REQUIREMENT: Every line holding the string "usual" should be copied out of the listing.

SUPPLIED MATERIAL:

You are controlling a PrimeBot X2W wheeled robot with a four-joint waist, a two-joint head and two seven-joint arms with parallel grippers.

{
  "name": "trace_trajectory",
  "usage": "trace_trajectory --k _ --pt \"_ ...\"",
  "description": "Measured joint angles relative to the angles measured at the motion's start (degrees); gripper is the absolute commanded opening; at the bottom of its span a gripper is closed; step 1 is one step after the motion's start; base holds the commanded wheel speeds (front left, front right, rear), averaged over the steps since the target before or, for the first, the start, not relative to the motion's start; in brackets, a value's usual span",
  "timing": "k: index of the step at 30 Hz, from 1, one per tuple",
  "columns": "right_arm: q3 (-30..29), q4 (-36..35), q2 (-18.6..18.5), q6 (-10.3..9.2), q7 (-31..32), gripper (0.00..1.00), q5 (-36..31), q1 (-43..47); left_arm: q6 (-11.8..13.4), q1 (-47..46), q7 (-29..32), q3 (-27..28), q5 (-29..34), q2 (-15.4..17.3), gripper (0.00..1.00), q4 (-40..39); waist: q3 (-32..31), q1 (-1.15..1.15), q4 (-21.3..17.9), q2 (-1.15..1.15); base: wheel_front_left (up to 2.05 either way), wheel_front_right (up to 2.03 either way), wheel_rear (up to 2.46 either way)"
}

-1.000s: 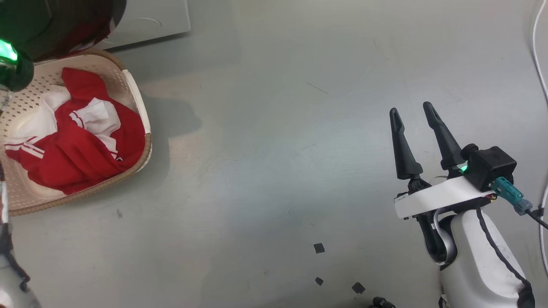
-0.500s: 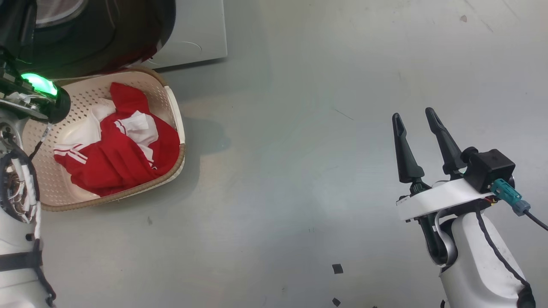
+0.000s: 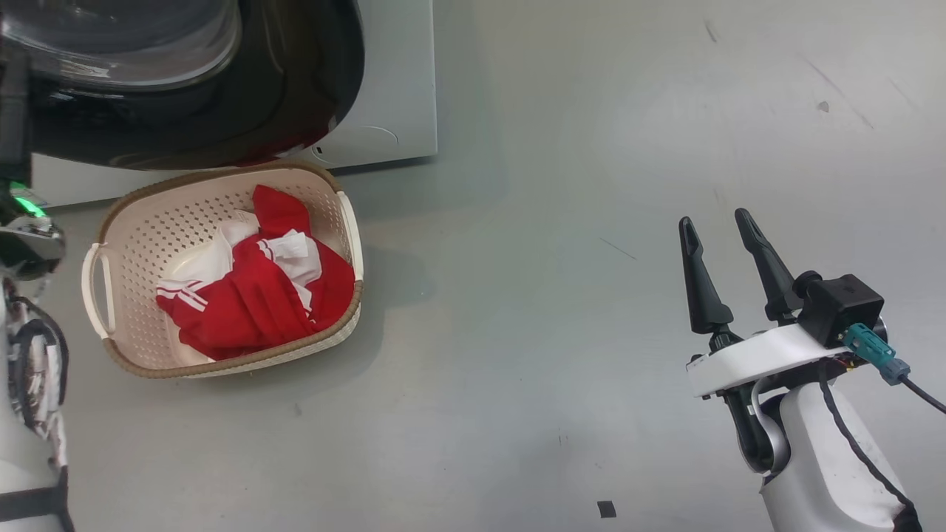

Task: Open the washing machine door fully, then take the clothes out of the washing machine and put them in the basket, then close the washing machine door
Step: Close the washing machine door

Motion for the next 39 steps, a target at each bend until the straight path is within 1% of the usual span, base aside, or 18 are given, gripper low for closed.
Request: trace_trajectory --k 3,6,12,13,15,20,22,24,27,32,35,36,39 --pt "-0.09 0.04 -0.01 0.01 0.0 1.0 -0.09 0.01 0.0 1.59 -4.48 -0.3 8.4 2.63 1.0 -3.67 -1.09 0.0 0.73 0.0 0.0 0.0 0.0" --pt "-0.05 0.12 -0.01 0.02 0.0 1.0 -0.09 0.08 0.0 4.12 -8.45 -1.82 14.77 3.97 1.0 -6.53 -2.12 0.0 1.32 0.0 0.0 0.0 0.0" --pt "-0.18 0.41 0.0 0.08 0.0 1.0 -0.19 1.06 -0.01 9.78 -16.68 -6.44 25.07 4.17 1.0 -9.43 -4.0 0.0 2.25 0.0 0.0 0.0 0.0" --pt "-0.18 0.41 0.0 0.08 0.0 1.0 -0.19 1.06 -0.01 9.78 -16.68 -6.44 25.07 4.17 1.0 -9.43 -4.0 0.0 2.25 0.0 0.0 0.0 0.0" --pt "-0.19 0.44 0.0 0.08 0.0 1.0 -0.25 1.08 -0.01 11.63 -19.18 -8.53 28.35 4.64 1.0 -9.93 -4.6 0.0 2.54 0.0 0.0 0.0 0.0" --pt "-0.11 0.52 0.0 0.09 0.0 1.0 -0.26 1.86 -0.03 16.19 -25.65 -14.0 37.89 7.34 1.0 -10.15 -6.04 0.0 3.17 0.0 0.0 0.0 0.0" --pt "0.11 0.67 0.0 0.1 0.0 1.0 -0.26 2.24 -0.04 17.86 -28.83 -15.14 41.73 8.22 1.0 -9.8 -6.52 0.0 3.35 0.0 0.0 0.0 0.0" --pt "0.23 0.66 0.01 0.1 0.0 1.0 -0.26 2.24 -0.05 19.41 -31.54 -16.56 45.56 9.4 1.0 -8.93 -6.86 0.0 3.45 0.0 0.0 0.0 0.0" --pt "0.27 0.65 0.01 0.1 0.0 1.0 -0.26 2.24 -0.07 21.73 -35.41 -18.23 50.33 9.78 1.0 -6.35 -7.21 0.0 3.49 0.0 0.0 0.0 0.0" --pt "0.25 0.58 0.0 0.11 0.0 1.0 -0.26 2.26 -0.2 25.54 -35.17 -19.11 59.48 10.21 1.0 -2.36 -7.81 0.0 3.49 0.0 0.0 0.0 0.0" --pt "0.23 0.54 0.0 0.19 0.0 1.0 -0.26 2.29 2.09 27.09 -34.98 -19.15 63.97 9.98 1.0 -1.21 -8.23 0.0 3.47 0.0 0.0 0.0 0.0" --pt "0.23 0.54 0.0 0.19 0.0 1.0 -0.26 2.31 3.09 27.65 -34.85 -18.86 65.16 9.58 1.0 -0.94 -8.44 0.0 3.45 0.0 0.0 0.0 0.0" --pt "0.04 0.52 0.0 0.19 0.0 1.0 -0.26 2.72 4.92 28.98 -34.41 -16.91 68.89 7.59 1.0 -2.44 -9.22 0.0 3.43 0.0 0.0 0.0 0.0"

REPLY TO THE EXERCISE:
  "description": "Measured joint angles relative to the angles measured at the motion's start (degrees); gripper is the absolute commanded opening; at the bottom of its span a gripper is closed; step 1 is one step after the motion's start; base holds the commanded wheel speeds (front left, front right, rear), averaged over the steps since the target before or, for the first, the start, not relative to the motion's start; in brackets, a value's usual span",
Motion for the next 39 steps, a target at each bend until the straight path is within 1% of the usual span, base aside, or 18 are given, gripper low for closed.

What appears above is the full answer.